Once again, if you believe the
polling data that’s out there, not enough do.
Is it any wonder the Herods are
so numerous and so active in our modern American society?
The
Magi also bent their knees (so to speak) to the Savior. Actually the text says they did more than get
down on their knees: they actually prostrated
themselves before the Christ child! That
action was a sign of their total submission to the Lordship of Jesus Christ!
If we want to get away from the
Herods of the modern world, we have to do the same. The fact is, the further we distance
ourselves as a society from God and his Son Jesus Christ, the more lawless we
become. Kick God and his moral law out,
in other words, and the Herods will very happily and very quickly fill the
vacuum!
Someone sent me an email the
other day that makes this very point. Many
of you have probably seen it.
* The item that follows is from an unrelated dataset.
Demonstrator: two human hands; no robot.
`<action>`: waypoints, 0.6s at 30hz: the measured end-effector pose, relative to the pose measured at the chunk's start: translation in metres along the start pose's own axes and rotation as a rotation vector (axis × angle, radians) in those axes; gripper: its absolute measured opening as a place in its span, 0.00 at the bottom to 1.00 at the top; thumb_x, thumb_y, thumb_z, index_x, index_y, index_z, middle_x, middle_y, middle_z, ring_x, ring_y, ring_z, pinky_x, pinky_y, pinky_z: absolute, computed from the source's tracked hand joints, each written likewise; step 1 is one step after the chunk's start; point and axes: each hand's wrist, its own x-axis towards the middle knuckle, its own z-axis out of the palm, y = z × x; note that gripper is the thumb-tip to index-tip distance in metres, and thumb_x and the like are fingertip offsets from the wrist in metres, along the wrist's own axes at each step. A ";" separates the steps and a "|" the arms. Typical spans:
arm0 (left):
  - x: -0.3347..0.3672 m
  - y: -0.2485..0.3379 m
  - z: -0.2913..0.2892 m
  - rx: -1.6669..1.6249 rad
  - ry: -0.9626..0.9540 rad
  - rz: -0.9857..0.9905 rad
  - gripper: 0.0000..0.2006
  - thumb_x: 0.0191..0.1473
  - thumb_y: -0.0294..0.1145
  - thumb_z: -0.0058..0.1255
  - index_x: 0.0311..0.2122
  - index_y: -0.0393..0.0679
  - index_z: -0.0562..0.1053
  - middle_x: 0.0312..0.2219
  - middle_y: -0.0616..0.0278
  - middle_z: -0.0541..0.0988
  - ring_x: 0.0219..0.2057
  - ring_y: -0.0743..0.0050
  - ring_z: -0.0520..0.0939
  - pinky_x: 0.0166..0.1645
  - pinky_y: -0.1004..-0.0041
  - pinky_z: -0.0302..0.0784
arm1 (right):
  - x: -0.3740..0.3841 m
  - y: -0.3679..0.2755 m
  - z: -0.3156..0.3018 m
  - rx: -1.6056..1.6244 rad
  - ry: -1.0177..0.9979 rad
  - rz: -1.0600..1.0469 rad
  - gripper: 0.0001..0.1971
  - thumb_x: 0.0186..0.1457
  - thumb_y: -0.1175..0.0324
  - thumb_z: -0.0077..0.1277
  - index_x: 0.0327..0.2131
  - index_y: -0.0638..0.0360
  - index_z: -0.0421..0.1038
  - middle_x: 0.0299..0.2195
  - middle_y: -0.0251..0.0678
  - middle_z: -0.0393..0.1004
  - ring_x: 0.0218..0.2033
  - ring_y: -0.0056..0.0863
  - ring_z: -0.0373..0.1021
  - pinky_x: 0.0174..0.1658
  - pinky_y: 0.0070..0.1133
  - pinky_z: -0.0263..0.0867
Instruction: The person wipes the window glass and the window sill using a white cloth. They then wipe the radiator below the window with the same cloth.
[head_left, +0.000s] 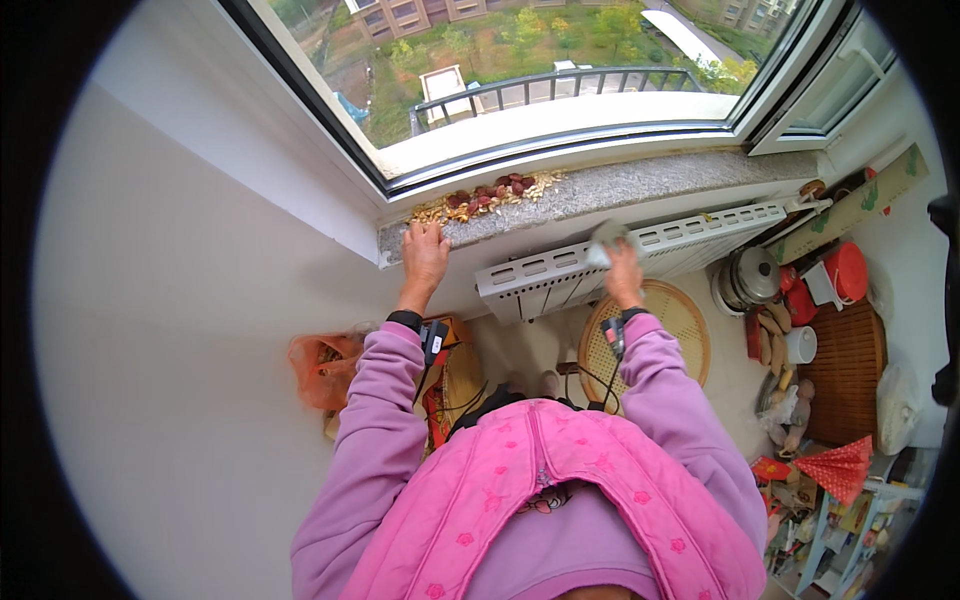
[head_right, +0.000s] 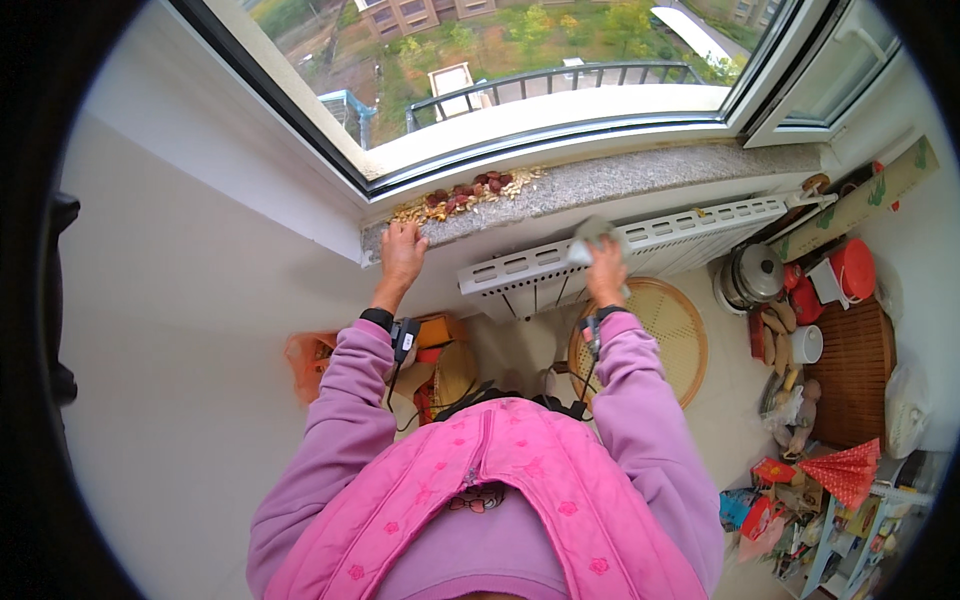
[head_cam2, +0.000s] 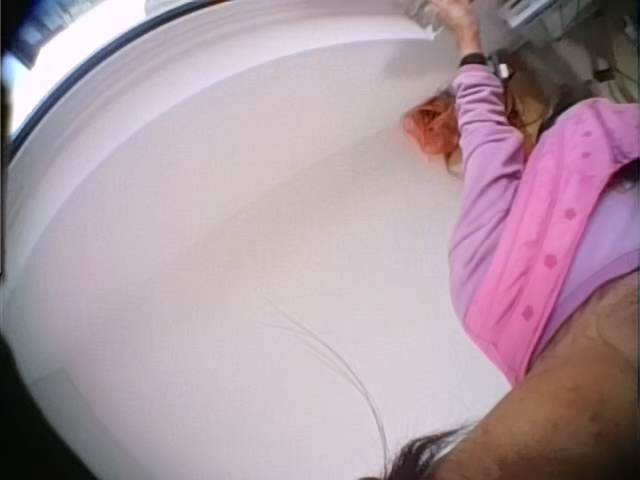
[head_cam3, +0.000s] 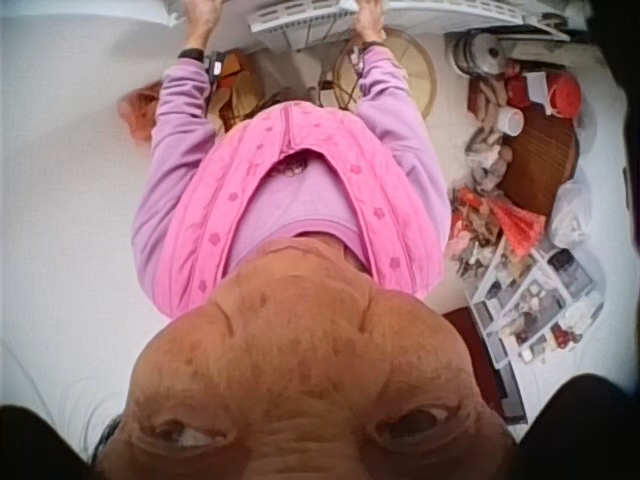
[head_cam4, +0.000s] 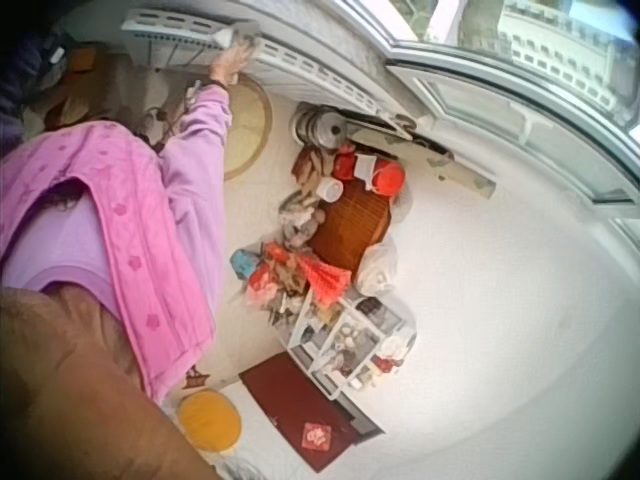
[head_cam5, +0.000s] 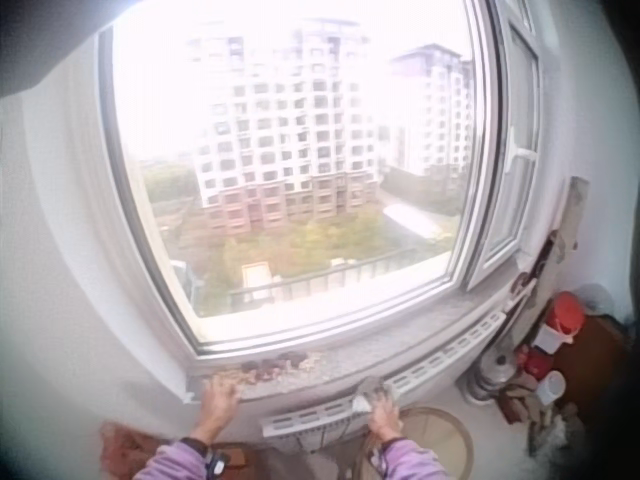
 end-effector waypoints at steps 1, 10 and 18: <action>-0.002 0.002 -0.002 0.003 -0.001 0.012 0.13 0.43 0.37 0.62 0.30 0.46 0.70 0.34 0.57 0.70 0.39 0.52 0.71 0.44 0.57 0.69 | 0.007 0.016 -0.008 -0.046 -0.011 0.065 0.32 0.45 0.78 0.47 0.55 0.34 0.67 0.63 0.33 0.53 0.64 0.40 0.50 0.57 0.49 0.57; 0.006 0.000 -0.013 -0.038 -0.130 0.046 0.18 0.37 0.35 0.68 0.28 0.45 0.68 0.32 0.58 0.70 0.39 0.53 0.70 0.44 0.60 0.68 | 0.027 0.050 -0.015 -0.084 0.009 0.245 0.32 0.47 0.77 0.47 0.57 0.35 0.64 0.64 0.40 0.49 0.61 0.54 0.50 0.55 0.43 0.62; 0.011 -0.001 -0.015 -0.014 -0.196 0.047 0.16 0.38 0.35 0.67 0.26 0.45 0.69 0.31 0.58 0.71 0.39 0.52 0.71 0.43 0.60 0.69 | -0.002 0.011 -0.012 -0.138 -0.099 -0.002 0.34 0.45 0.78 0.48 0.56 0.32 0.65 0.64 0.38 0.51 0.63 0.51 0.48 0.57 0.46 0.56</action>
It
contains a photograph of a T-shirt, and on the T-shirt are the following words:
Dear God, why do you allow so much violence in our schools?
Signed, A Concerned Student.
Dear Concerned Student, I’m not allowed in your schools.
Signed, God.
But unfortunately sometimes the
Herods are allowed in—Herods of one kind or another.
And that’s why this final point
is so crucial: To get away from the Herods, we
also have to give what we can give—just like the Magi 2,000 years ago gave
what they could give (namely, their gifts of gold and frankincense and
myrrh).
I’ll give you a perfect example
of what I mean by this: One of the reasons that abortion became legal in this
country 39 years ago was because in the late 1960s and early 1970s many
pro-life Catholic doctors and nurses and lawyers and judges and university
professors did not “give” what they could have given: they failed to “give” a
clear, intelligent public defense of innocent human life in the womb! They were, to a great extent, silent on the
matter. And so the Herods got what they
wanted in the Roe v. Wade decision in January of 1973.
The Herods win if we fail to give INSTRUCTION AND GUIDANCE to our children on moral matters.
They win if we fail TO GIVE
SUPPORT TO PEOPLE AND TO ORGANIZATIONS THAT PROMOTE RESPECT FOR INNOCENT HUMAN
LIFE (and that includes political support).
They win if we fail TO GIVE THE
WITNESS OF OUR PRO-LIFE WORDS AND ACTIONS AT SCHOOL AND AT WORK AND AMONG OUR
FRIENDS.
Make no mistake about it, if we
don’t “give” in these and similar ways, the Herods “get”.
And everyone suffers for it.
So today, Lord, we pray that more Catholics, more Christians, more believers
will do what these Magi did—these Magi who followed the right light, and who heeded
your warning, and who submitted to your Lordship, and who gave all that they
could give—and who, in the process, got away from Herod.